*WHAT YOU NEED TO DO:* In the data below, find the line containing "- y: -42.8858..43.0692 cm", then set down that line and every later line up to and including the line containing "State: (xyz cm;", exactly.

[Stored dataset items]
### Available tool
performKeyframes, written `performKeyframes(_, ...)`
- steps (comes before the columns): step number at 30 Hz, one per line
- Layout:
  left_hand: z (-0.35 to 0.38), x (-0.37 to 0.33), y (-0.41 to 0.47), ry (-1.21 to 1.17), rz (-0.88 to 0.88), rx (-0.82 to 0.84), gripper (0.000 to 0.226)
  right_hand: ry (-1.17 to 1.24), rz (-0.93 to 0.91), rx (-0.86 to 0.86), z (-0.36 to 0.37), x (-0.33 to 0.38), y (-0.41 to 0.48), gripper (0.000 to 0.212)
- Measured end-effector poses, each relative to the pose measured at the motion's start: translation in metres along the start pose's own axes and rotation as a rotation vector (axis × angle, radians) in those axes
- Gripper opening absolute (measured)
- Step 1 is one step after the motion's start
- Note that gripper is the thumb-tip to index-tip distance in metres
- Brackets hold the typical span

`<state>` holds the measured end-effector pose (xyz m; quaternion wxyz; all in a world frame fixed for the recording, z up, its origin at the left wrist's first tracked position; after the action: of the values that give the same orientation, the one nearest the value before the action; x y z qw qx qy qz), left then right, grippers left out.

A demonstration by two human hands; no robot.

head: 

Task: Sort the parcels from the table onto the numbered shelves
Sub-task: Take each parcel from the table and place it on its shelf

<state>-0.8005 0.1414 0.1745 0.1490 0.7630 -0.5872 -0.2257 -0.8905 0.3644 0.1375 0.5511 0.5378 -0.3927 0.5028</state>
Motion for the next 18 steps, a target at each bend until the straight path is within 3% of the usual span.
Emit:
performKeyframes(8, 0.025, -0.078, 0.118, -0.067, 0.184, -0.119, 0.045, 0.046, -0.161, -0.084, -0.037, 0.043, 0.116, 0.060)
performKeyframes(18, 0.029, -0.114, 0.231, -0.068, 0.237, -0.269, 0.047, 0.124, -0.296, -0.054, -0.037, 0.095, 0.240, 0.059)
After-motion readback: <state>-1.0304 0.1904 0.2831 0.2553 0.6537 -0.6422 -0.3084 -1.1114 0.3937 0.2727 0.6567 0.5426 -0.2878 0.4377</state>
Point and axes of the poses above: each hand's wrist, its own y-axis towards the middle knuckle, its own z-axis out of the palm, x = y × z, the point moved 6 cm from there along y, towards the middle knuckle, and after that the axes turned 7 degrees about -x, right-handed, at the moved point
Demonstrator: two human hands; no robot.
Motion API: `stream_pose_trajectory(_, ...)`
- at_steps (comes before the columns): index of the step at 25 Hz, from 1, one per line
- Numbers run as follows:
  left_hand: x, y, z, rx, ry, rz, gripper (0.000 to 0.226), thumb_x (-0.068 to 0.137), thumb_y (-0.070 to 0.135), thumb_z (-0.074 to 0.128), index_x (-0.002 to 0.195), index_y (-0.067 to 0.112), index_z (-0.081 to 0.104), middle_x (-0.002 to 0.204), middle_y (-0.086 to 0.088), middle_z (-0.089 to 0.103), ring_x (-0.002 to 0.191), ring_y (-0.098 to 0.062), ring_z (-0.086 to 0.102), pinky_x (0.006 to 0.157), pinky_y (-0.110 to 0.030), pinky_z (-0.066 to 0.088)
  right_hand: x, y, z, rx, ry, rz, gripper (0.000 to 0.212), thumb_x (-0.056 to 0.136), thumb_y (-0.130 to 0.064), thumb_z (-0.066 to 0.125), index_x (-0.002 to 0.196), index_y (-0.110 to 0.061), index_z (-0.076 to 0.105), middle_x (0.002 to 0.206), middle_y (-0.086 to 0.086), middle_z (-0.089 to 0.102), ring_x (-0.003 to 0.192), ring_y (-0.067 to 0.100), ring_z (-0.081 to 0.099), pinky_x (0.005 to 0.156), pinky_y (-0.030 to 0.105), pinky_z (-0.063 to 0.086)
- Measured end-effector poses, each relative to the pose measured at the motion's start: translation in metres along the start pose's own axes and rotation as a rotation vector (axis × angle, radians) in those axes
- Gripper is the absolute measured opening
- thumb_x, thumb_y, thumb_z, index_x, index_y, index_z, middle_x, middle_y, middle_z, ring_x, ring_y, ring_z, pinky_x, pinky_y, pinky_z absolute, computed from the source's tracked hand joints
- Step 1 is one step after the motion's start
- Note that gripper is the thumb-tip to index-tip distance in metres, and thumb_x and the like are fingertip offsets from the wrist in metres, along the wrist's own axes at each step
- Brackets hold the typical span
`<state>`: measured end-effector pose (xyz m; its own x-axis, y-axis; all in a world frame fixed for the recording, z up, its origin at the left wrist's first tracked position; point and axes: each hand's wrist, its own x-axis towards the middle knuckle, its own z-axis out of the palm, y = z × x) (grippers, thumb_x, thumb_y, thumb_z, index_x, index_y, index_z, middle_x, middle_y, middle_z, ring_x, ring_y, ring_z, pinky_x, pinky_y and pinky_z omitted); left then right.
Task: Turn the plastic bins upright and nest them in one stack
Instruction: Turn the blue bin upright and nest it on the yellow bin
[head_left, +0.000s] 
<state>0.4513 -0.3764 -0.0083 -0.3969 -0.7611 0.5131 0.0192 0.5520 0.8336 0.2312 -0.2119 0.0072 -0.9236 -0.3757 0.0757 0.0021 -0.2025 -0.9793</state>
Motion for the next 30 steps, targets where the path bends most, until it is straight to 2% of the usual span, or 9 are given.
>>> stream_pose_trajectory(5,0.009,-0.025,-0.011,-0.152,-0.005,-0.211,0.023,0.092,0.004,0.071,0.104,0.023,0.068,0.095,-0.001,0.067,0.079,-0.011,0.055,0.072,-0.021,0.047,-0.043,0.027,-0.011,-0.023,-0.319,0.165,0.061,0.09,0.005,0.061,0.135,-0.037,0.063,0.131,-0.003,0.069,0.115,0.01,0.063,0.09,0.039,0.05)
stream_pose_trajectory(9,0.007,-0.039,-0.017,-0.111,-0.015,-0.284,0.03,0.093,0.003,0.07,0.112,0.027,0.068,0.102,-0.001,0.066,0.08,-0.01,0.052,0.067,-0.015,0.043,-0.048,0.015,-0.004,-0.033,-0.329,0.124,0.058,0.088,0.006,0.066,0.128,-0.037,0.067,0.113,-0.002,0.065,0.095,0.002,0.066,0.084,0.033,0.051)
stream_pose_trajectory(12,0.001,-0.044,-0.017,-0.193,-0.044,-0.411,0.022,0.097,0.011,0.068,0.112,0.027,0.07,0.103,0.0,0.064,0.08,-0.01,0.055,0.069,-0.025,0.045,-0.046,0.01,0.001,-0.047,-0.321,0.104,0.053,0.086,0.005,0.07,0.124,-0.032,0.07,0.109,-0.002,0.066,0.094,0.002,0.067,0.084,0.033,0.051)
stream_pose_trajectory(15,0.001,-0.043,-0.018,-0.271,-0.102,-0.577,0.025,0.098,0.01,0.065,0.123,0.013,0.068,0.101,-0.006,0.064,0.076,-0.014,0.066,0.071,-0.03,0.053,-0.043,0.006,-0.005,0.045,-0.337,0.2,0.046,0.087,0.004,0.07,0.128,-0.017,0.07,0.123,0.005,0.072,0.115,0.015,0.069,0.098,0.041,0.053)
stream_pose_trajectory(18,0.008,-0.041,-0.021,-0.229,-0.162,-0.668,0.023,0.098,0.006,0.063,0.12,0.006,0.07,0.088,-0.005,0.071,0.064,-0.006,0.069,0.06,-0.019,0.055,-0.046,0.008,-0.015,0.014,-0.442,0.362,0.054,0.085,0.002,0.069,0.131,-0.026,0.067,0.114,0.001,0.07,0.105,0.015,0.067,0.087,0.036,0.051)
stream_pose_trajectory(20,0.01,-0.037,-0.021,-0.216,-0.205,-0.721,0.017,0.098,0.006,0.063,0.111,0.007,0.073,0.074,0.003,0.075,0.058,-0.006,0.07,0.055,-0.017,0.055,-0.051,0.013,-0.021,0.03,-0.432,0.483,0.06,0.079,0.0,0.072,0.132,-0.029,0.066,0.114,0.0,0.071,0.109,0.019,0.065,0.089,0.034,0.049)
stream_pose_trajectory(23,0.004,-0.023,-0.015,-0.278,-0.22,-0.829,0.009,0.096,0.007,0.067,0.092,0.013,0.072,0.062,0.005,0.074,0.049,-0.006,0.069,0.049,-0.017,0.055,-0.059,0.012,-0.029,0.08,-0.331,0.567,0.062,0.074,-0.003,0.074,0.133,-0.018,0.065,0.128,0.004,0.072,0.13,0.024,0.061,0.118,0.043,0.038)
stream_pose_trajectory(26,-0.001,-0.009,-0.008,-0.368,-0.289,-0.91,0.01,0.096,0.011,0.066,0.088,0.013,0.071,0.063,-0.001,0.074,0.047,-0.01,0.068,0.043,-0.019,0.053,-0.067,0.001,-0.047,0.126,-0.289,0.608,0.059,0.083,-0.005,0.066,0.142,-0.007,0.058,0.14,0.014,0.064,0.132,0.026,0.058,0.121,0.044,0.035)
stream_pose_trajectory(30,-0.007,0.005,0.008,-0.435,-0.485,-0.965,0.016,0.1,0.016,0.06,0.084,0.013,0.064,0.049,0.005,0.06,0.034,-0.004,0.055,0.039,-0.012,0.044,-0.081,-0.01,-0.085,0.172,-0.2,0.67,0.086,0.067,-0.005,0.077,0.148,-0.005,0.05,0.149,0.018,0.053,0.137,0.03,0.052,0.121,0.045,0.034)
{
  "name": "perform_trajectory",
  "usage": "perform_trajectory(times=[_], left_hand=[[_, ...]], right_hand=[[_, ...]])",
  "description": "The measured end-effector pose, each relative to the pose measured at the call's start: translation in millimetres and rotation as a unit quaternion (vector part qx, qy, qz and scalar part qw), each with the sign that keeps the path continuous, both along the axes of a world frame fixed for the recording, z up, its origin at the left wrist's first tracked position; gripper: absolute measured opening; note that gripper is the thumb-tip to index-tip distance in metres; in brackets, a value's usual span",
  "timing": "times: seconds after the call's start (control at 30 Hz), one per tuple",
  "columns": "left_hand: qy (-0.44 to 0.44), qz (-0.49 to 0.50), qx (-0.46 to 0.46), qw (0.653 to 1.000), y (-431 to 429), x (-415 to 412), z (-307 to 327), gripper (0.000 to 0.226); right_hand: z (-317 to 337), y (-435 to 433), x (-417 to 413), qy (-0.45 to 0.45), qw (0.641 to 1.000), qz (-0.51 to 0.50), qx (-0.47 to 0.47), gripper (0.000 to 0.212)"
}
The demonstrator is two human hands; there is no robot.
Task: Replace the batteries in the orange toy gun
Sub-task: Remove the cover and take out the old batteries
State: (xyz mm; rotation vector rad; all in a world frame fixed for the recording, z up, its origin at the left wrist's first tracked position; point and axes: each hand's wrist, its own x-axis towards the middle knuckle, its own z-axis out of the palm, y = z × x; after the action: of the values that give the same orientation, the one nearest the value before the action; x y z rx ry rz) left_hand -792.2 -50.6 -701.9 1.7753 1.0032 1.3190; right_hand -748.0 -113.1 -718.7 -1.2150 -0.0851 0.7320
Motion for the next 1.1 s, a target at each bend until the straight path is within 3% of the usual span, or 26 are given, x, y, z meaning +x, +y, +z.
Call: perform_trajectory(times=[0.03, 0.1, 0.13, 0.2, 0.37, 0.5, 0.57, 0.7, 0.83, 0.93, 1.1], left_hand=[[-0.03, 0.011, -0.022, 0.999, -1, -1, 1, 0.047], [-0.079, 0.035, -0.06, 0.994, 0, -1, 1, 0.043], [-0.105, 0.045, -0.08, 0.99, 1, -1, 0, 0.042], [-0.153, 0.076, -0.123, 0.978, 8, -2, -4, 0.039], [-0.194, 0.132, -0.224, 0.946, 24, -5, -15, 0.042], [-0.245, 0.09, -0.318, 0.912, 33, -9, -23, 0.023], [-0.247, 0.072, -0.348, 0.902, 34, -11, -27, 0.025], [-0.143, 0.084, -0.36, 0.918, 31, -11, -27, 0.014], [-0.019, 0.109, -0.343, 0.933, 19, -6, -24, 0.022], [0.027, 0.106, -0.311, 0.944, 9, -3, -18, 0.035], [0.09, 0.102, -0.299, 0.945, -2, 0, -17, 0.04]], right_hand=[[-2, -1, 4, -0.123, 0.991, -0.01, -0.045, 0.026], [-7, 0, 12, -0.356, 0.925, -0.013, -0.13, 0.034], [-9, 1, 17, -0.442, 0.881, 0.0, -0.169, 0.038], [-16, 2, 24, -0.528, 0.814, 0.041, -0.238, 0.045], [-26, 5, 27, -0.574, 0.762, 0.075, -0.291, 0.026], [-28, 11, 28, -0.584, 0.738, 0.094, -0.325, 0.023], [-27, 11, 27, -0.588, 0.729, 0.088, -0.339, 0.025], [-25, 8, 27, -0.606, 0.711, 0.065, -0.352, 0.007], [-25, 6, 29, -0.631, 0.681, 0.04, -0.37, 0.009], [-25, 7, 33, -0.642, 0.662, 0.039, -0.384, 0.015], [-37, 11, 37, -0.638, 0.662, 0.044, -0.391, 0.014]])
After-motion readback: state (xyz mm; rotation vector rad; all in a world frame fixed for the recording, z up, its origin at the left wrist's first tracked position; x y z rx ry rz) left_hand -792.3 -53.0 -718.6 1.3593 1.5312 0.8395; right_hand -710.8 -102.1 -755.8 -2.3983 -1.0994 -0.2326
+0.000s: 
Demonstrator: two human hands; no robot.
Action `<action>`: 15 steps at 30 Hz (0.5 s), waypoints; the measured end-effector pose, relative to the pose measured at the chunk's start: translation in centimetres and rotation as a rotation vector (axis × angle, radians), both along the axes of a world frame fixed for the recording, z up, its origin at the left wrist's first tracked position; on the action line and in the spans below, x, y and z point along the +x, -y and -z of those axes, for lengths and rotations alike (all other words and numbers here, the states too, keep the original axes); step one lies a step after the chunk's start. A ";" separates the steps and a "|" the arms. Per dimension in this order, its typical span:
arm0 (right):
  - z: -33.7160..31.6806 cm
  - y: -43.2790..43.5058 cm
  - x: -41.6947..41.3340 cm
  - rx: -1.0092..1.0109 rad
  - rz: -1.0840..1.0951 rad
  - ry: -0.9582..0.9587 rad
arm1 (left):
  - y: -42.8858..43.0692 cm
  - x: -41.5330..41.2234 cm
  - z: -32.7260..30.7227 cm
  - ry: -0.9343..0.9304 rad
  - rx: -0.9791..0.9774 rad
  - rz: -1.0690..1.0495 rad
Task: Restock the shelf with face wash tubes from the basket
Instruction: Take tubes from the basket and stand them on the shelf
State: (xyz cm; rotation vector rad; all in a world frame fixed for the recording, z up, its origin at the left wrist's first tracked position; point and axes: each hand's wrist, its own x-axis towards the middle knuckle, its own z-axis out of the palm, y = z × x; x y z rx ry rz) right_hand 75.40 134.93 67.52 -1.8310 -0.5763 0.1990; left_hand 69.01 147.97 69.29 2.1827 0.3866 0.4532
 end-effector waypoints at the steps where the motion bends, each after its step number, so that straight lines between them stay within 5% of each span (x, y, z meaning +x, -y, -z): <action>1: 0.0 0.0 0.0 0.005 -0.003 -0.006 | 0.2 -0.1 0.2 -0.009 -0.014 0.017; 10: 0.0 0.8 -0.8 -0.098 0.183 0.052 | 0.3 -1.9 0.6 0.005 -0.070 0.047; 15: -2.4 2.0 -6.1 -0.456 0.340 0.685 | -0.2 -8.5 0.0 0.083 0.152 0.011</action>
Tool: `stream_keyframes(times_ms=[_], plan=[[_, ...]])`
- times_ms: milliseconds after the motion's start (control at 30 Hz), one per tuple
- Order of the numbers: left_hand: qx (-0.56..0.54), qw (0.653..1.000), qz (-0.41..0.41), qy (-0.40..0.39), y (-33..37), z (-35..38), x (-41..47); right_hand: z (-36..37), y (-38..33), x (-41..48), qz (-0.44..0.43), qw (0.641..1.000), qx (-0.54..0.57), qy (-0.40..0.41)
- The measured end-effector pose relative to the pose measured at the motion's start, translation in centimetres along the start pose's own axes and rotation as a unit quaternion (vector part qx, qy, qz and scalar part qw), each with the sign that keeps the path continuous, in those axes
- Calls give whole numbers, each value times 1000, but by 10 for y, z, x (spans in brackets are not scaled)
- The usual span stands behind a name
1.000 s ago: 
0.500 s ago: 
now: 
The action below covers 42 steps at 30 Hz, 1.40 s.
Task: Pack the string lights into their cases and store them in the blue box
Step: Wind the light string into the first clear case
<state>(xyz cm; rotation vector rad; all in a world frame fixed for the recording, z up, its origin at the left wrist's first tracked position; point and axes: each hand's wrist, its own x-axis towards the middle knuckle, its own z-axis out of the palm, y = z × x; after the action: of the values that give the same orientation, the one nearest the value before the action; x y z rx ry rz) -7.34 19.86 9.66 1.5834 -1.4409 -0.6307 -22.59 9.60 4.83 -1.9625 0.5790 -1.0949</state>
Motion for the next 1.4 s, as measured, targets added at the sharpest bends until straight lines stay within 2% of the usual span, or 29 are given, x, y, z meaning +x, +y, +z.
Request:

*TASK RESULT:*
  - y: -42.8858..43.0692 cm
  - x: -41.5330..41.2234 cm
  - z: -32.7260..30.7227 cm
  - ry: -0.9343..0.9304 rad
  - rx: -0.9791..0.9774 rad
  - rz: -1.0690..1.0495 rad
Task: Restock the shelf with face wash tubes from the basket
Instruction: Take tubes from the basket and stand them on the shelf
State: (xyz cm; rotation vector rad; all in a world frame fixed for the recording, z up, its origin at the left wrist's first tracked position; point and axes: each hand's wrist, its own x-axis towards the middle knuckle, its own z-axis out of the palm, y = z × x; x y z rx ry rz) right_hand 75.40 134.93 67.52 -1.8310 -0.5763 0.1990; left_hand 69.01 147.97 69.29 2.1827 0.3866 0.4532

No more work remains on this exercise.